- [What needs to be done]: Could you say how many lines in the entries contain the string "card"? Give only that number.

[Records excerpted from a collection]
----------
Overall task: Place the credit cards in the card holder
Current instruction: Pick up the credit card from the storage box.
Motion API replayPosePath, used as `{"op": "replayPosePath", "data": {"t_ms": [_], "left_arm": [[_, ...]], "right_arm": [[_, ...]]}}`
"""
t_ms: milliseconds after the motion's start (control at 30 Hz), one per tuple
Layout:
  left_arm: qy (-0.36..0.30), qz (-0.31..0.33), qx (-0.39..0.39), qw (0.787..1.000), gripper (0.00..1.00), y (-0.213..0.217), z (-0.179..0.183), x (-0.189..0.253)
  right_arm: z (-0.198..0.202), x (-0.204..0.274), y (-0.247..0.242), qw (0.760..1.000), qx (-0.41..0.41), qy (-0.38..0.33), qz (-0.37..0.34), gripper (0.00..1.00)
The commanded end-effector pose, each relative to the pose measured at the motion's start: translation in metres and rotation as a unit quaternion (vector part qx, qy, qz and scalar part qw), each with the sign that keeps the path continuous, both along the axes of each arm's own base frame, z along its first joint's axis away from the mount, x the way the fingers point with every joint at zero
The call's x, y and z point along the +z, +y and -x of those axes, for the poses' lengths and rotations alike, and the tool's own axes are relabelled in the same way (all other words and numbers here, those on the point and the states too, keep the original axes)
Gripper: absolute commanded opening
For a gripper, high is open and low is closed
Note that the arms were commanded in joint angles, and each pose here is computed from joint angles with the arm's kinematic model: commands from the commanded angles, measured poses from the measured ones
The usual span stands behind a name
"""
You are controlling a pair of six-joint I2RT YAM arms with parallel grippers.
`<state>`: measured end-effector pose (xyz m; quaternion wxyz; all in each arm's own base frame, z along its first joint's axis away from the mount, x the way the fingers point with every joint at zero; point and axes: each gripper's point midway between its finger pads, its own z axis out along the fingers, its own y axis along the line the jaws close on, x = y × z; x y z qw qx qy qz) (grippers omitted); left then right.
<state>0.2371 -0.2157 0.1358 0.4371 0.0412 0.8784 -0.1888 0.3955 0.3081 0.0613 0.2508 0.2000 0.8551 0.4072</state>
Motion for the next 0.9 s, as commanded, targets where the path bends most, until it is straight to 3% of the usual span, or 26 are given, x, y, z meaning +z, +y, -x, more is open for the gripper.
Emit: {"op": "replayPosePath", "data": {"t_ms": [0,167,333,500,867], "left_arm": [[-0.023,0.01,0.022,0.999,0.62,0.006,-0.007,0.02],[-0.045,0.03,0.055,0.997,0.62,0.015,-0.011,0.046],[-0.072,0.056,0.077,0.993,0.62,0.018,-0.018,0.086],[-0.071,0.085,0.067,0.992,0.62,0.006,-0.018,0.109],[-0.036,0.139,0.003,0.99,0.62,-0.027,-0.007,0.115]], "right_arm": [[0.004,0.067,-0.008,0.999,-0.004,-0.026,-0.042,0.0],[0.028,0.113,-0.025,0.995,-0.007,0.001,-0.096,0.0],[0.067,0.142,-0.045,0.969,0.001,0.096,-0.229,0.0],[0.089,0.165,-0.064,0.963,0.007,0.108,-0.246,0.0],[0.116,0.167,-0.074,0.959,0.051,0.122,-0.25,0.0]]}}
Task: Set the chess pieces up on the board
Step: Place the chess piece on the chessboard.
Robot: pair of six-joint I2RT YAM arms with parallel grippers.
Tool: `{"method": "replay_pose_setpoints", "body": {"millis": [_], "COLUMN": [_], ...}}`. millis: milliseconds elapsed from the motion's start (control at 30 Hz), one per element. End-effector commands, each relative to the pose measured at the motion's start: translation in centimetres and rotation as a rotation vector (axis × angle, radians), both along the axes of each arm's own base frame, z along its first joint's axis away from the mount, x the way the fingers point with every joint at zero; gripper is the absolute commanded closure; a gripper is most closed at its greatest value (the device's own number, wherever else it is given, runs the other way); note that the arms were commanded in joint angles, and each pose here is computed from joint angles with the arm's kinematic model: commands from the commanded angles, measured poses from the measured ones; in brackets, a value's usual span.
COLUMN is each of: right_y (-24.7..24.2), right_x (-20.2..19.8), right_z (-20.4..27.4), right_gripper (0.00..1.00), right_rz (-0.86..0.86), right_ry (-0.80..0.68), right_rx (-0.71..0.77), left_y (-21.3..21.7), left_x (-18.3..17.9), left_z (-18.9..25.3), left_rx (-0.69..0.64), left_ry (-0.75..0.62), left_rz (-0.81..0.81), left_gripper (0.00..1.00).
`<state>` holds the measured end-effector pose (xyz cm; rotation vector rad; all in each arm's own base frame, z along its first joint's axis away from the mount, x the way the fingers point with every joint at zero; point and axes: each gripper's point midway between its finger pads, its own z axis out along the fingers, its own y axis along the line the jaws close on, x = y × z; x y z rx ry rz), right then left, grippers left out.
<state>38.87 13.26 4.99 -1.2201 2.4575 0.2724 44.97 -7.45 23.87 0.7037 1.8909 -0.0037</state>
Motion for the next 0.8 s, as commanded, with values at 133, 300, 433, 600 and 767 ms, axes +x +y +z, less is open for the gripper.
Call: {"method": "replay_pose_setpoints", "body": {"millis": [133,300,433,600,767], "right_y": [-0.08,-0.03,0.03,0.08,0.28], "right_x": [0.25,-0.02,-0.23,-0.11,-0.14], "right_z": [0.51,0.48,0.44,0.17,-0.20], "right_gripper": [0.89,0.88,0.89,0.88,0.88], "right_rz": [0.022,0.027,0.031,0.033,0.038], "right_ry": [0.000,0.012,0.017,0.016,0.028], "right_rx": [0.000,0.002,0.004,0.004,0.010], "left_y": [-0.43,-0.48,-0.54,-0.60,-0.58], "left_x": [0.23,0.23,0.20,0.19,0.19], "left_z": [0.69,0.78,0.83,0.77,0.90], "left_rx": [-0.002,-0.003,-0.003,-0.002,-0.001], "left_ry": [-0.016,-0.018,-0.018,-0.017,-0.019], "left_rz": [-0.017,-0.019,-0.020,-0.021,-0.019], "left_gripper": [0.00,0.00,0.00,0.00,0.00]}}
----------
- [Answer section]: 2